Jasper: (Puts his notes down.) But I’m not in charge am I? None of us are truly in charge of anything. The system is dead. Anarchy reigns supreme as it always has done, need we be reminded. One man can’t make the difference so why should he? We live for the end result of death, the bit inbetween birth and death is what we live to get our reward, is the true reward in death? Our time in this vessel is purely our passage to Heaven? If so then it truly means that we live to die.


(SCENE 1. A light shines in the middle of the stage, the sound of a car screeching and crashing. A thud is heard, the sound of commotion from passers by is heard, screams, shock. Jasper falls into this light, (A classical piece of music comes on at this point, a holy presence.) As this music plays the light spreads to reveal people coming towards Jasper gracefully, with a calming soothing presence, they begin to lift Jasper up gently into this light above, as they do this other people come across dressed in black, they are sniggering and much less graceful in the way they move, they begin to claw around Jasper’s corpse, dragging him back down towards the floor, as the two battle to lift Jasper to heaven or hell, the demons manage to get Jasper to the floor, and begin to drag him off, as they do they look above and in fear they leave him to the floor, and all but Jasper leave into the darkness.) 
(BLACKOUT.)

(Scene 2. The lights rise as every body in the room is in a freeze frame Jasper looks around his surroundings, he’s unsure of what to make of this situation.)

Jasper: Hello?! (Walks towards another frozen person.) Hello?! (Waves his hands in front of another.) HELLO?! Are you deaf or just plain ****ing ignorant?! (Still no answer.

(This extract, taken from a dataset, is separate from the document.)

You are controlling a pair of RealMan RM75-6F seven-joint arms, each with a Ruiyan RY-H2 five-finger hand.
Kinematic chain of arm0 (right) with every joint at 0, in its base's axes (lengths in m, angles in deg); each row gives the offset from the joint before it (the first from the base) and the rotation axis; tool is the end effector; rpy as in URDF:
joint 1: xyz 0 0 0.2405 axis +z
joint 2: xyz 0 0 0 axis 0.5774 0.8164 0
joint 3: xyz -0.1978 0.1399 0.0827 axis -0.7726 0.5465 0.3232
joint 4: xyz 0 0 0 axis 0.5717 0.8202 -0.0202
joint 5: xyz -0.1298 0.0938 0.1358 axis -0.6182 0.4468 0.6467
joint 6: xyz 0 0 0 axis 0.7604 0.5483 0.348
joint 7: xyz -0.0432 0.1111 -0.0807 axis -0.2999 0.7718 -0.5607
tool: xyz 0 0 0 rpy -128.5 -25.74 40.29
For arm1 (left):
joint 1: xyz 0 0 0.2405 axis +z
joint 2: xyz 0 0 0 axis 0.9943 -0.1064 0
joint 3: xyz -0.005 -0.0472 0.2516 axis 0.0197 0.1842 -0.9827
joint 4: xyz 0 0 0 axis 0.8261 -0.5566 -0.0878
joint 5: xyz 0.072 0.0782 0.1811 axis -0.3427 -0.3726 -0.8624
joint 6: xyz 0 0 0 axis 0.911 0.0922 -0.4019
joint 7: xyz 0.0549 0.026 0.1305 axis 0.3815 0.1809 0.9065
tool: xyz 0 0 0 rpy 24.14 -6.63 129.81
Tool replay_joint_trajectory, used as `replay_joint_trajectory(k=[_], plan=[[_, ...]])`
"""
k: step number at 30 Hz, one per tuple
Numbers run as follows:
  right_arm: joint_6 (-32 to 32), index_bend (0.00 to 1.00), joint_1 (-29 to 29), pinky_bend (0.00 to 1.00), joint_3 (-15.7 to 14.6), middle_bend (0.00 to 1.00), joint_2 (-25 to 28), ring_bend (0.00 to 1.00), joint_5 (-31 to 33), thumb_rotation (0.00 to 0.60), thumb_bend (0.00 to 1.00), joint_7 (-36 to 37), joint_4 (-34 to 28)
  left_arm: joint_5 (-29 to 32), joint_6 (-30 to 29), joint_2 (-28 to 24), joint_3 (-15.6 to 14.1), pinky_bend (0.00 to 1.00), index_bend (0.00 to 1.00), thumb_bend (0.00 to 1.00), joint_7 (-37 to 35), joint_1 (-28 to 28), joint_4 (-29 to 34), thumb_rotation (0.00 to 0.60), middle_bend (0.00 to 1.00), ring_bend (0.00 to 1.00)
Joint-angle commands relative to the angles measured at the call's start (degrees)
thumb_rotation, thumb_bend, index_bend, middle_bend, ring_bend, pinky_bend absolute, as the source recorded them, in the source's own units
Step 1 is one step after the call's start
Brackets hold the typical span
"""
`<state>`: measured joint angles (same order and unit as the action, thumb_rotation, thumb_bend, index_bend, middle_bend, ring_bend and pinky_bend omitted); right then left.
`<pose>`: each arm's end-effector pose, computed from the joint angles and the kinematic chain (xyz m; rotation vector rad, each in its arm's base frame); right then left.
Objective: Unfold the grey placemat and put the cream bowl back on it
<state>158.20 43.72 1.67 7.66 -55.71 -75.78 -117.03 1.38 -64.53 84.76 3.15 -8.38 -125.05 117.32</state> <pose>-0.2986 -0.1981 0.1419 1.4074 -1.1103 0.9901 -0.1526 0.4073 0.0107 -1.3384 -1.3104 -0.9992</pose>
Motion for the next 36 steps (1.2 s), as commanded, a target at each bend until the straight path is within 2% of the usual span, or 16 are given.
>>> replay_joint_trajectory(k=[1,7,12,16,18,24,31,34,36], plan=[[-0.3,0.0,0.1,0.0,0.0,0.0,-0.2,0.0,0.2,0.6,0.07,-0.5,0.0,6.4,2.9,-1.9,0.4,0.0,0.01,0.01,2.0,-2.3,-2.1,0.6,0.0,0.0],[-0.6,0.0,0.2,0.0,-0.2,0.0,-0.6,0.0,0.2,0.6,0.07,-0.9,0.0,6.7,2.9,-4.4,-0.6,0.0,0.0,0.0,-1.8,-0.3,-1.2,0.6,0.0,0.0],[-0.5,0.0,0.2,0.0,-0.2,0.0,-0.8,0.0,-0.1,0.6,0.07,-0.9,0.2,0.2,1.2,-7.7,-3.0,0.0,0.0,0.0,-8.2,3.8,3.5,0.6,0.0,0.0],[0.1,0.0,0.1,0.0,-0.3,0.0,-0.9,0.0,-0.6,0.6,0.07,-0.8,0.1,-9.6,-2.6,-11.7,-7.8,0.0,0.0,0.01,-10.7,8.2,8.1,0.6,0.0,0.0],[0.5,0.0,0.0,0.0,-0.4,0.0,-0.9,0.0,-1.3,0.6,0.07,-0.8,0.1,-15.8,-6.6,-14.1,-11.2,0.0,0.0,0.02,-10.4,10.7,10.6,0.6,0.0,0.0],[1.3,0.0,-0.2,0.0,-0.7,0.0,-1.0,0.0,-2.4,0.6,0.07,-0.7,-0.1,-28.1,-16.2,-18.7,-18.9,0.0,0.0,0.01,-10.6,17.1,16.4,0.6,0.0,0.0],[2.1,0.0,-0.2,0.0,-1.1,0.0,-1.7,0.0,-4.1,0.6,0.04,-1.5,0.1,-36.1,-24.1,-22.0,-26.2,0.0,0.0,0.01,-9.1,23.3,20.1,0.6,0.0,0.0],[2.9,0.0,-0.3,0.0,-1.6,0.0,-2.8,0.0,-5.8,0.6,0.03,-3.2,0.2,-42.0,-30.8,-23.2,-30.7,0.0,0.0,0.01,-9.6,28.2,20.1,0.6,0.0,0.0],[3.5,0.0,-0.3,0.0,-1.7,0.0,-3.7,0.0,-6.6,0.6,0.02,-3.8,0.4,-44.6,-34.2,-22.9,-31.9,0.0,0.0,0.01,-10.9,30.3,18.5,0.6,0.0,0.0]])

He walks up to another and just as he does...)

Frozen person: (Violently bursts out of the freeze frame and in an over the top fashion.) CARNIVALLLLLLLLLLLLLLL!

(As they shout Jasper falls to his back in shock.) 

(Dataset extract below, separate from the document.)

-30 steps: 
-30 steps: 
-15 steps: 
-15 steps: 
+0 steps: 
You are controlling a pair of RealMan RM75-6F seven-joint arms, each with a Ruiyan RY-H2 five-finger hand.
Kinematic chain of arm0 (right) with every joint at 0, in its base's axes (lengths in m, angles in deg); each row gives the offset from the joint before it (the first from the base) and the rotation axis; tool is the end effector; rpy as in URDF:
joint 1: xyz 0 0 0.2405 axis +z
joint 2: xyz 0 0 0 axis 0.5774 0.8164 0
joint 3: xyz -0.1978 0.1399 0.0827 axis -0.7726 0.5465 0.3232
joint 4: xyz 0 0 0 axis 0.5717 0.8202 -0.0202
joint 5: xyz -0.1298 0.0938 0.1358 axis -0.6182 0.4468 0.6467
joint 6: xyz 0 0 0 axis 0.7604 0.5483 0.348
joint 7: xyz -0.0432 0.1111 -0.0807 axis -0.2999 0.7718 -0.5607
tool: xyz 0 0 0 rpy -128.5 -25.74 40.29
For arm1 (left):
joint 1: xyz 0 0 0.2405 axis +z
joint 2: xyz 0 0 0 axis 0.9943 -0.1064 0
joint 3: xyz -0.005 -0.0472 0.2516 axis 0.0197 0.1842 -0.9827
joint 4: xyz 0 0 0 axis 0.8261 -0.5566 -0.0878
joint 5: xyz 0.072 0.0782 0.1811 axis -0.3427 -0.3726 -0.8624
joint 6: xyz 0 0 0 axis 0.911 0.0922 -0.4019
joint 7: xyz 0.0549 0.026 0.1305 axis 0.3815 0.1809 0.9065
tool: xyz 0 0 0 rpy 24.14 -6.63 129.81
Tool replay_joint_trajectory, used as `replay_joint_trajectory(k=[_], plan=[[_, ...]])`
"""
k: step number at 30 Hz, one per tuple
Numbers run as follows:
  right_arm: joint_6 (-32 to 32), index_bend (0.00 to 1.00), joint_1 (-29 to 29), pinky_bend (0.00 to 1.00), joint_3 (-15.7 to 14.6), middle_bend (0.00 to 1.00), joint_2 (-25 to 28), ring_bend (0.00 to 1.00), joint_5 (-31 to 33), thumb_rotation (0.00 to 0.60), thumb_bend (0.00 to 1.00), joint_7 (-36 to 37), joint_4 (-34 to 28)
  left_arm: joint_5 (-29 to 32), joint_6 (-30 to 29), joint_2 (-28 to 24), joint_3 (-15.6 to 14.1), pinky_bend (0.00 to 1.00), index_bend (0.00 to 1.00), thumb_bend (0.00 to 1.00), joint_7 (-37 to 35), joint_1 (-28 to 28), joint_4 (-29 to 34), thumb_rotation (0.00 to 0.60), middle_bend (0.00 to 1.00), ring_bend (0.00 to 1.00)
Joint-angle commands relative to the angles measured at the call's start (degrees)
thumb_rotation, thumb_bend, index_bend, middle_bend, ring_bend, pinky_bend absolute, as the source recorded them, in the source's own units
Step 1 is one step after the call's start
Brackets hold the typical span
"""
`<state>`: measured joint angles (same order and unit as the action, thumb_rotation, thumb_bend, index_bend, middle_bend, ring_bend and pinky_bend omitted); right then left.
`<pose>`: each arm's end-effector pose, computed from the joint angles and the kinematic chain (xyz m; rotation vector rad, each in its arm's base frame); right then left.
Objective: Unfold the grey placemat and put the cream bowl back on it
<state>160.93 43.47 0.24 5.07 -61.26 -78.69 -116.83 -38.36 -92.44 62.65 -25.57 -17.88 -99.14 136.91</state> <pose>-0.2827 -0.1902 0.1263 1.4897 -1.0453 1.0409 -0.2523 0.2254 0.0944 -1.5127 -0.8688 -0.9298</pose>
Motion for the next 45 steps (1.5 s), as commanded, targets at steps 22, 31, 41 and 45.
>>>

All together: CARNIVAL TIME!

(Carnival music comes on as they all begin to dance and move, as this movement is going on someone brings out a chair that would be seen in a dentists room. A table is wheeled out to the side of this chair, this table has a electric drill and various other tools.)

Frozen person: (Viciously and menacingly shouts.) STOPPPPPPPP!!!
(The music stops straight away, the others crawl to the floor in fear of this person, they crawl away and all move into the foetal position shivering and shaking.)

(The aforementioned frozen person puts on a white doctors coat and turns into a doctor.)

Doctor: (Pulls out a notebook.) Chair!

Jasper: What?

Doctor: CHAIR NOW!!

(Jasper scared rushes up to the chair and sits in it.)

Doctor: (Sickly sweet fashion.) Now what is your name?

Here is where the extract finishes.